Maximization Phase: The model is trained to minimize the reconstruction error while maximizing the KL divergence between the Series-Association and the (detached) Prior-Association. This pushes the Series-Association to focus on long-range dependencies, making it harder to reconstruct anomalies and thus increasing the discrepancy.

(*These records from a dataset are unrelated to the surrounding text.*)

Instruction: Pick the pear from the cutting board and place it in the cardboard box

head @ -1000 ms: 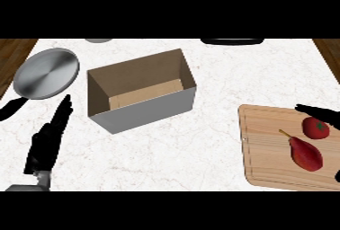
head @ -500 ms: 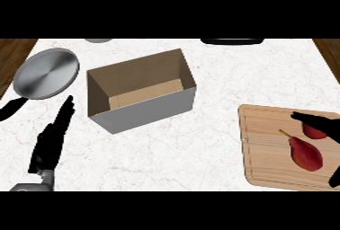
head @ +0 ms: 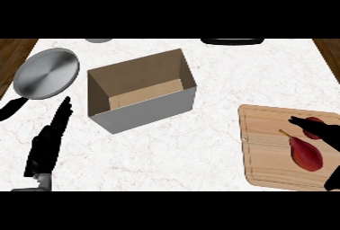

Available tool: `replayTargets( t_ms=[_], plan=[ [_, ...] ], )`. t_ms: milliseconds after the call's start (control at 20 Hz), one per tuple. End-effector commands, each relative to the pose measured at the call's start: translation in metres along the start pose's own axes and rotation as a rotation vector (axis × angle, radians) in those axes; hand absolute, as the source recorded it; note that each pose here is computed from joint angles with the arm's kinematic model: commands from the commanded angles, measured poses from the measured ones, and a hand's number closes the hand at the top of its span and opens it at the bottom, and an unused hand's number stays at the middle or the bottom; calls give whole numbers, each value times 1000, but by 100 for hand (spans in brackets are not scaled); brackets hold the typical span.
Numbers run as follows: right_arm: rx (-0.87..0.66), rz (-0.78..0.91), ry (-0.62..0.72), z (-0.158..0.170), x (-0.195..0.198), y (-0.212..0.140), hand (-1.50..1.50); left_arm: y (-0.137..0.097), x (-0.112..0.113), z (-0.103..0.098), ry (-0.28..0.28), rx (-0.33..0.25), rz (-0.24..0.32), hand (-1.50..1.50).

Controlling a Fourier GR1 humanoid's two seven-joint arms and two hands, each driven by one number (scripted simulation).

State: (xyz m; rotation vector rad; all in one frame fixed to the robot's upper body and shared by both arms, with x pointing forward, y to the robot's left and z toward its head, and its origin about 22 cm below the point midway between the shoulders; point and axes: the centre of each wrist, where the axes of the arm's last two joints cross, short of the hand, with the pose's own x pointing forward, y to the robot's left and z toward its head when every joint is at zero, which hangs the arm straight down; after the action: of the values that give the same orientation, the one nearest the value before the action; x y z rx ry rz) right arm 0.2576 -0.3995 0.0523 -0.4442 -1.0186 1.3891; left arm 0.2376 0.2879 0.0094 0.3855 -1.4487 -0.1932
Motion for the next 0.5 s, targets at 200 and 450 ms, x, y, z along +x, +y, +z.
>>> replayTargets(
  t_ms=[200,450],
  plan=[
    [-1,-15,-3,-11,6,-11,-150,13,3,-2,2,-21,-5,0],
    [12,0,5,-16,-20,-4,-150,6,-2,6,-5,-16,1,0]
  ],
)
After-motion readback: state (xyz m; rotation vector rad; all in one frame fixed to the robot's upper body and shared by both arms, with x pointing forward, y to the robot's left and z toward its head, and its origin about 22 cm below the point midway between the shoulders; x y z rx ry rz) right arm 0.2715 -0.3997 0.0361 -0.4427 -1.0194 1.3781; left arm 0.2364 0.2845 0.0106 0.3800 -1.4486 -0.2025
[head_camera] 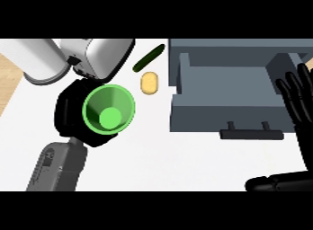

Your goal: Pick up the cup, place it into the drawer and close the drawer

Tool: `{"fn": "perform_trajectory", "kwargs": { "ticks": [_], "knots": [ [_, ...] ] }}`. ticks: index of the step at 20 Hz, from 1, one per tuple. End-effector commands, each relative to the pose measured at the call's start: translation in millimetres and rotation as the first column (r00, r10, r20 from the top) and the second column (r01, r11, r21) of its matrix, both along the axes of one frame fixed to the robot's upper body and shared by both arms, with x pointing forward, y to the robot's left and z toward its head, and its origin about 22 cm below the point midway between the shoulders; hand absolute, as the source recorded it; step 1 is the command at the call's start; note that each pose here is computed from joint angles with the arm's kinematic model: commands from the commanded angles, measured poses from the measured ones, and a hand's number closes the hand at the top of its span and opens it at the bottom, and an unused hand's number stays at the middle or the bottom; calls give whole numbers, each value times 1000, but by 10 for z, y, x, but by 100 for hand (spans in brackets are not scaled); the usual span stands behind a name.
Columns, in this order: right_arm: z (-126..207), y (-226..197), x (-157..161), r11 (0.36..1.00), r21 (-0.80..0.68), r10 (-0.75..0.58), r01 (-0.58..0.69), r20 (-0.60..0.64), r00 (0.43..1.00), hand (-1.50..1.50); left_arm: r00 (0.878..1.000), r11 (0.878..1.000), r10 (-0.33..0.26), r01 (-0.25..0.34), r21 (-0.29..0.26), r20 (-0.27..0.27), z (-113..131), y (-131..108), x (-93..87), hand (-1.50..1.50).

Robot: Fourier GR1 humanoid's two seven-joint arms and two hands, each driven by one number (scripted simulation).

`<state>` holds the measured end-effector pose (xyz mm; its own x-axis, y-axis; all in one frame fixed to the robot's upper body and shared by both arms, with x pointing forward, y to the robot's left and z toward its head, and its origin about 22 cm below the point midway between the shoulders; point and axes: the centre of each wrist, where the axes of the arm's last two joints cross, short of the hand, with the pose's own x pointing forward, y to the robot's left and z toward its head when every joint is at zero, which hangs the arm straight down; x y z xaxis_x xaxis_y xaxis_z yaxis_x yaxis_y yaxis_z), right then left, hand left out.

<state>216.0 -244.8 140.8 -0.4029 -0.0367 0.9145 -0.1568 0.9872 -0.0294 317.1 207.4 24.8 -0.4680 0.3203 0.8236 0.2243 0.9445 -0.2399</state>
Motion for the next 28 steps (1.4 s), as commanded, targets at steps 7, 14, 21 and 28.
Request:
{"fn": "perform_trajectory", "kwargs": {
  "ticks": [7,14,21,28],
  "knots": [
    [-102,38,-62,1000,-17,-4,5,17,1000,-150,999,999,-10,9,42,31,1017,-614,282,150],
    [21,-75,116,1000,-9,7,-7,-5,1000,-150,999,993,4,-9,116,45,1294,-985,595,150],
    [-107,-240,99,1000,-14,-8,8,-5,1000,-150,1000,987,-26,24,160,10,1571,-1208,774,150],
    [-99,-74,28,1000,-9,-16,16,7,1000,-150,1000,975,-7,12,220,-22,1516,-1501,889,150]
  ]
}}
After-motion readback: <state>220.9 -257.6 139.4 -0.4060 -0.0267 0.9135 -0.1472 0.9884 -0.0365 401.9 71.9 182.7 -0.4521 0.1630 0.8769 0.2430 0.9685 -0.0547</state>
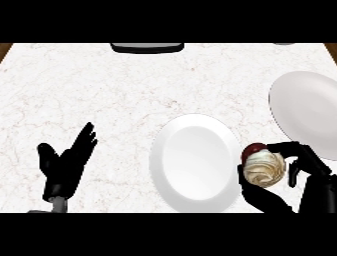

The final anomaly score is a combination of the reconstruction error and the Association Discrepancy, providing a more robust and accurate measure for anomaly detection.

Repository Structure

.
├── data_factory
│   ├── data_loader.py
│   └── __init__.py
├── dataset
│   └── MSL
│       ├── MSL_test_label.npy
│       ├── MSL_test.npy
│       └── MSL_train.npy
├── model
│   ├── AnomalyTransformer.py
│   ├── attn.py
│   ├── embed.py
│   ├── __init__.py
│   ├── kernel.py
│   ├── loss_func.py
│   └── optimizer.py
├── paper
│   └── 2110.02642v5.pdf
├── relazione
│   ├── 'Presentazione_ML_&_DL.pdf'
│   └── 'Relazione_ML_&_DL.pdf'
├── requirements
│   ├── install_pkgs.sh
│   └── requirements.txt
├── scripts
│   ├── MSL_cust.sh
│   └── MSL.sh
├── self_attention
│   ├── self_att_encoder.py
│   ├── self_attention.py
│   └── TransformerEncoder.py
├── utils
│   └── utils.py
├── .gitignore
├── grid_search.py
├── grid_search_self_att.py
├── LICENSE
├── main.py
├── README.md
├── self_att_solver.py
└── solver.py

Installation

Clone the repository:

git clone https://github.com/your-username/progetto_ML_e_DL.git
cd progetto_ML_e_DL

Install the required packages: You can use the provided shell script to install the necessary Python packages.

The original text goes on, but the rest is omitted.